=== TASK REQUIREMENTS ===
This exercise calls for retyping every line below exactly, with the images omitted.

Top of RECORDS FOR THE TASK

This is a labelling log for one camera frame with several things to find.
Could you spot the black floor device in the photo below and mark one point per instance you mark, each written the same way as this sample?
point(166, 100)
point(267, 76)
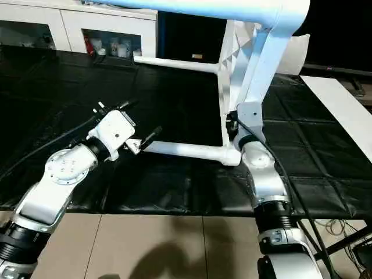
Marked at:
point(364, 257)

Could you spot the white glass-door cabinet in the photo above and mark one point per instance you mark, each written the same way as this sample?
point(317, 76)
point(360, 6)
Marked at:
point(72, 20)

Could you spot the black left robot foot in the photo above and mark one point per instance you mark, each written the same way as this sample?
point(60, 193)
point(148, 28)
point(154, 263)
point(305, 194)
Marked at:
point(109, 276)

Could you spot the black box with gold label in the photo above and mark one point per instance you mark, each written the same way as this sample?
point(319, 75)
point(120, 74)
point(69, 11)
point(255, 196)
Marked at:
point(189, 37)

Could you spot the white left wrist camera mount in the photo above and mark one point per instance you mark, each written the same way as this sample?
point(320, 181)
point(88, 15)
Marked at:
point(113, 130)

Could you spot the white flat board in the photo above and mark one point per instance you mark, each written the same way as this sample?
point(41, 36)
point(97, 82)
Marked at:
point(340, 110)

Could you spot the white plastic table leg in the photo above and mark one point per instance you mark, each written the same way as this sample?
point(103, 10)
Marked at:
point(189, 151)
point(174, 63)
point(203, 10)

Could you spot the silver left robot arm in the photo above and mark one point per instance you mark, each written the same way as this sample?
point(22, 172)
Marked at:
point(58, 180)

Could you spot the white pillow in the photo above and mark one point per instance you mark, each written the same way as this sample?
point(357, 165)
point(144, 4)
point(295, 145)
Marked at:
point(295, 55)

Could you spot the black metal table leg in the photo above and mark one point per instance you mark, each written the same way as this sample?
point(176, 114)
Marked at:
point(346, 242)

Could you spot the dark low bench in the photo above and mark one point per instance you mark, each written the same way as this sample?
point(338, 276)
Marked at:
point(348, 71)

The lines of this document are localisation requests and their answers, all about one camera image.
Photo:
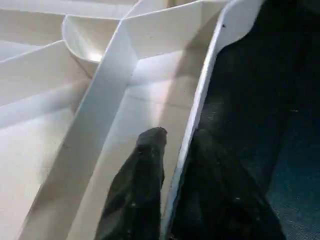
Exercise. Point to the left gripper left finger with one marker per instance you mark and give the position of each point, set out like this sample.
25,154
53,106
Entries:
137,187

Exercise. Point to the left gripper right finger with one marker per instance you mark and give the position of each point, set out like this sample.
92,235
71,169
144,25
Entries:
220,195

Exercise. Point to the white plastic table top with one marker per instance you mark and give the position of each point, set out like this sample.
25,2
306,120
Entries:
75,100

Bottom of RECORDS FOR THE TASK

=== EXPECTED OUTPUT ===
This is a labelling log for one camera frame with several things to find.
Could you spot the black floor device in the photo below and mark one point per instance you mark, each written the same way as this sample?
point(166, 100)
point(267, 76)
Marked at:
point(364, 257)

Could you spot the white glass-door cabinet in the photo above and mark one point per instance you mark, each written the same way as this sample?
point(317, 76)
point(360, 6)
Marked at:
point(72, 20)

Could you spot the black left robot foot in the photo above and mark one point per instance you mark, each written the same way as this sample?
point(60, 193)
point(148, 28)
point(154, 263)
point(305, 194)
Marked at:
point(109, 276)

Could you spot the black box with gold label in the photo above and mark one point per instance you mark, each written the same way as this sample?
point(319, 75)
point(120, 74)
point(69, 11)
point(255, 196)
Marked at:
point(189, 37)

Could you spot the white left wrist camera mount in the photo above and mark one point per instance you mark, each written the same way as this sample?
point(320, 181)
point(88, 15)
Marked at:
point(113, 130)

Could you spot the white flat board in the photo above and mark one point per instance you mark, each written the same way as this sample?
point(41, 36)
point(97, 82)
Marked at:
point(340, 110)

Could you spot the white plastic table leg in the photo above and mark one point per instance you mark, each written the same way as this sample?
point(103, 10)
Marked at:
point(189, 151)
point(174, 63)
point(203, 10)

Could you spot the silver left robot arm in the photo above and mark one point per instance you mark, each written the same way as this sample?
point(22, 172)
Marked at:
point(58, 180)

Could you spot the white pillow in the photo above and mark one point per instance you mark, each written the same way as this sample?
point(357, 165)
point(144, 4)
point(295, 145)
Marked at:
point(295, 55)

Could you spot the black metal table leg in the photo above and mark one point per instance you mark, each written the same way as this sample?
point(176, 114)
Marked at:
point(346, 242)

Could you spot the dark low bench in the photo above and mark one point per instance you mark, each written the same way as this sample?
point(338, 276)
Marked at:
point(348, 71)

The lines of this document are localisation requests and their answers, all about one camera image.
Photo:
Exercise. Point to the left gripper left finger with one marker per instance you mark and give the position of each point, set out like this sample.
25,154
53,106
Entries:
137,187

Exercise. Point to the left gripper right finger with one marker per instance you mark and give the position of each point, set out like this sample.
92,235
71,169
144,25
Entries:
220,195

Exercise. Point to the white plastic table top with one marker per instance you mark and give the position of each point, set out like this sample.
25,2
306,120
Entries:
75,100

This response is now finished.